Despertar de un sueño eterno, sacudido por las preguntas de la historia, no trae paz a los que en el mundo han sido, llámese Cervantes o Tutankamón.
Por ello no entiendo por qué se empeñan en España en mortificar el sueño eterno de Cervantes, cuyos restos encontraron, dicen, en el madrileño templo de San Sebastián, antiguo Convento de Las Trinitarias, con su noble calavera confundida en actitud de beso con la de Catalina de Salazar, su amadísima esposa.
Mayor descanso no puede haber para un hombre, que el de mezclar su polvo enamorado con la mujer a la que en vida amó. ¿Qué hizo el buen Manco, aparte de escribir la novela más célebre del mundo, para ser perturbado en su último sueño?

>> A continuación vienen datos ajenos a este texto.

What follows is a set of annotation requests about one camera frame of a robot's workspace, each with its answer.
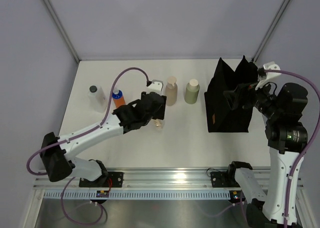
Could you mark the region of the black canvas bag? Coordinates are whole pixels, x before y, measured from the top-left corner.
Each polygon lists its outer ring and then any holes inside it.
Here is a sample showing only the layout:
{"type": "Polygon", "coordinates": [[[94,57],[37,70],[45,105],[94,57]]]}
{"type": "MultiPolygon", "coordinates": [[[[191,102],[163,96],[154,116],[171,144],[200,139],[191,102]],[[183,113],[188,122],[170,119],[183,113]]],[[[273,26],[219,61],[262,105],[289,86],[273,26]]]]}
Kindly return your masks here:
{"type": "Polygon", "coordinates": [[[209,133],[248,133],[253,108],[231,109],[224,91],[233,91],[239,84],[257,81],[257,67],[245,56],[233,70],[222,58],[204,92],[207,130],[209,133]]]}

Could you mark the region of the beige pump bottle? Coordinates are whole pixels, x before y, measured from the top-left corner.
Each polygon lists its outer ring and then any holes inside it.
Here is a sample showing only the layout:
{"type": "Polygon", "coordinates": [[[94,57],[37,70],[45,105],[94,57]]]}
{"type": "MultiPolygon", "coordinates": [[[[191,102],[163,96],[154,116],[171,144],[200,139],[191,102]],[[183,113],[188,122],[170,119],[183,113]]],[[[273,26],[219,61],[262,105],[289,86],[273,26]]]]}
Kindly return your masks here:
{"type": "Polygon", "coordinates": [[[165,95],[166,95],[166,104],[168,106],[172,106],[176,103],[177,95],[178,95],[178,86],[177,86],[176,77],[170,76],[167,78],[165,95]]]}

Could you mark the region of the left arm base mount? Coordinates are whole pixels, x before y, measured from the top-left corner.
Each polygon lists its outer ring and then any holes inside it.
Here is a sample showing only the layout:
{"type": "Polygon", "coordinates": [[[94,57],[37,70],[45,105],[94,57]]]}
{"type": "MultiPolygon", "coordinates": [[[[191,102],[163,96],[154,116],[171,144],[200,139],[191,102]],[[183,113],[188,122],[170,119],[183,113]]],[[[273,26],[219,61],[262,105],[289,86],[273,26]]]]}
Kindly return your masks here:
{"type": "Polygon", "coordinates": [[[121,188],[123,186],[123,172],[109,171],[108,176],[100,177],[95,181],[88,181],[87,179],[81,178],[79,181],[79,187],[81,188],[121,188]]]}

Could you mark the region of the blue orange pump bottle back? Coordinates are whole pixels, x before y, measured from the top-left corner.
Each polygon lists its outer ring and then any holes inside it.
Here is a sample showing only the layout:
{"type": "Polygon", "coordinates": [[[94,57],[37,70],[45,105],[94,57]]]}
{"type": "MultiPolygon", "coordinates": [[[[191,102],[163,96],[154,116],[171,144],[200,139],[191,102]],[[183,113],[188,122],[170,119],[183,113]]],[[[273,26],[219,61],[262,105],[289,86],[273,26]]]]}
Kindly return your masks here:
{"type": "Polygon", "coordinates": [[[114,87],[112,91],[112,99],[116,108],[126,104],[122,91],[117,87],[114,87]]]}

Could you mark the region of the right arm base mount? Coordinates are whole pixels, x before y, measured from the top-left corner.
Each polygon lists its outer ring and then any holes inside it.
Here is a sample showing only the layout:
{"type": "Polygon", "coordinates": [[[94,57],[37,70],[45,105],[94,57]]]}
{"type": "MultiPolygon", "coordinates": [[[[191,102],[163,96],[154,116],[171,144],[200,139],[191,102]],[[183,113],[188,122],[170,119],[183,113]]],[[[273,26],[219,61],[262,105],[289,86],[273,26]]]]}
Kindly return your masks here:
{"type": "Polygon", "coordinates": [[[226,172],[213,171],[210,173],[211,185],[213,188],[234,188],[239,185],[228,178],[226,172]]]}

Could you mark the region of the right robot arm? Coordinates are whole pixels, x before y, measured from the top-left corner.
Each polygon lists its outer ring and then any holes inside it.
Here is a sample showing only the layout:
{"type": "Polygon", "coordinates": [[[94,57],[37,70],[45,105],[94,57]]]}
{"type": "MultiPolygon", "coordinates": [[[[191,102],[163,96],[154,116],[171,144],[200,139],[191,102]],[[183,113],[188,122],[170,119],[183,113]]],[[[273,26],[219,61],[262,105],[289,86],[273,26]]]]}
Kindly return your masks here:
{"type": "Polygon", "coordinates": [[[255,107],[267,118],[268,191],[263,192],[249,163],[233,161],[226,180],[231,186],[239,185],[247,200],[249,227],[298,227],[295,198],[301,161],[297,158],[308,142],[308,133],[300,122],[308,92],[295,83],[286,83],[277,95],[270,94],[270,89],[270,84],[258,89],[242,84],[223,92],[232,110],[255,107]]]}

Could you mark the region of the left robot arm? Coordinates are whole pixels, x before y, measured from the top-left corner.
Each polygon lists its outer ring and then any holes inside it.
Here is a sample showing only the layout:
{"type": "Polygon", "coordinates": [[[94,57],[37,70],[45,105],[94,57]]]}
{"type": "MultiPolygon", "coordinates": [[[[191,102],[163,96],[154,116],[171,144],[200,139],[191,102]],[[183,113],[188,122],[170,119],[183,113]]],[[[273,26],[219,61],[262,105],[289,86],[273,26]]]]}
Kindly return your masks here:
{"type": "Polygon", "coordinates": [[[108,115],[103,124],[95,123],[74,135],[56,137],[48,133],[43,139],[47,150],[40,153],[46,173],[51,182],[61,181],[69,176],[82,178],[102,187],[109,174],[100,160],[84,160],[78,154],[109,138],[126,134],[146,126],[152,119],[163,120],[167,98],[155,92],[142,92],[141,98],[122,105],[108,115]]]}

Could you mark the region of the clear yellow soap bottle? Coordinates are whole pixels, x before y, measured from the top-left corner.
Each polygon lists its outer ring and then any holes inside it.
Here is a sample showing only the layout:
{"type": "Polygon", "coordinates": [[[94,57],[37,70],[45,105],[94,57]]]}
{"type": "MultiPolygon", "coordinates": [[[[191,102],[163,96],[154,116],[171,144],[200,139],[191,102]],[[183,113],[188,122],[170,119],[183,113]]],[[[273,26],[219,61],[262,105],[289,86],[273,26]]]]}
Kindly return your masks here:
{"type": "Polygon", "coordinates": [[[165,125],[165,121],[164,120],[155,119],[153,122],[154,122],[155,128],[157,130],[162,130],[164,125],[165,125]]]}

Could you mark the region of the green bottle white cap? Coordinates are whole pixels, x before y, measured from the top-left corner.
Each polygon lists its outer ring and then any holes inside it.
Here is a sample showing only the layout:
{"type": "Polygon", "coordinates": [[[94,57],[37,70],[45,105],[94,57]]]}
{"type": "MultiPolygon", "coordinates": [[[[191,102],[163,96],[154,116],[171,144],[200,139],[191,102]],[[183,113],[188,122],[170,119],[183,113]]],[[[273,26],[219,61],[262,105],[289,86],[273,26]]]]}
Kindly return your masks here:
{"type": "Polygon", "coordinates": [[[197,79],[191,79],[185,90],[184,100],[188,104],[194,104],[197,101],[200,85],[197,79]]]}

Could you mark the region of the clear bottle black cap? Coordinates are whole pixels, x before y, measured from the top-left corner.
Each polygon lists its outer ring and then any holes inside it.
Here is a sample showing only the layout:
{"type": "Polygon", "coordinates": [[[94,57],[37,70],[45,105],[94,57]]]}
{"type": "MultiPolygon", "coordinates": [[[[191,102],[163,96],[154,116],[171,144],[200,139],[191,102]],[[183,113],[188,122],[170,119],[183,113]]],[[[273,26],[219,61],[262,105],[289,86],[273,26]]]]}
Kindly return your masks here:
{"type": "Polygon", "coordinates": [[[91,85],[89,87],[88,98],[91,107],[100,113],[103,113],[107,108],[107,100],[101,86],[91,85]]]}

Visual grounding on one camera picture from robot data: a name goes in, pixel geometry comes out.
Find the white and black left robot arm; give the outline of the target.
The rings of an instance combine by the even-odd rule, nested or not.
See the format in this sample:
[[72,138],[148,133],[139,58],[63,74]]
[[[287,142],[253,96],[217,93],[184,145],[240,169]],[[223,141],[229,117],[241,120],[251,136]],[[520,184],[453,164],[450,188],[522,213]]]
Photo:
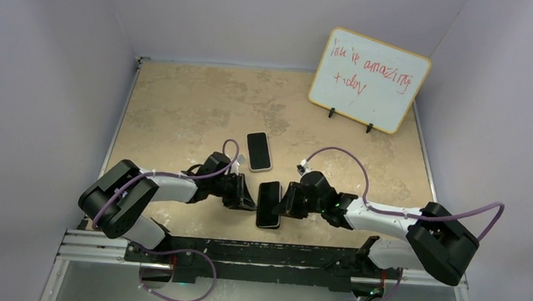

En 1571, a bordo de la galera Marquesa, perdió el brazo izquierdo en la batalla de Lepanto y oró todos los días, en una cárcel de Argel, con la inspiración que le daban las Madres Trinitarias, por las que, así lo creyó, fue finalmente liberado. Quiso entonces que sus despojos quedaran ahí. Hoy, investigadores de bata, tapabocas y guantes, se empecinan, con saña de taxidermistas, en separar sus huesos de Catalina; ponen en el microscopio sus falanges, su medio brazo, su cráneo luminoso, para saber quizá en qué lugar de su anatomía se encendió la chispa para escribir aquello de “en un lugar de La Mancha de cuyo nombre no quiero acordarme, no ha mucho tiempo que vivía un hidalgo de los de lanza en astillero, adarga antigua, rocín flaco y galgo corredor…”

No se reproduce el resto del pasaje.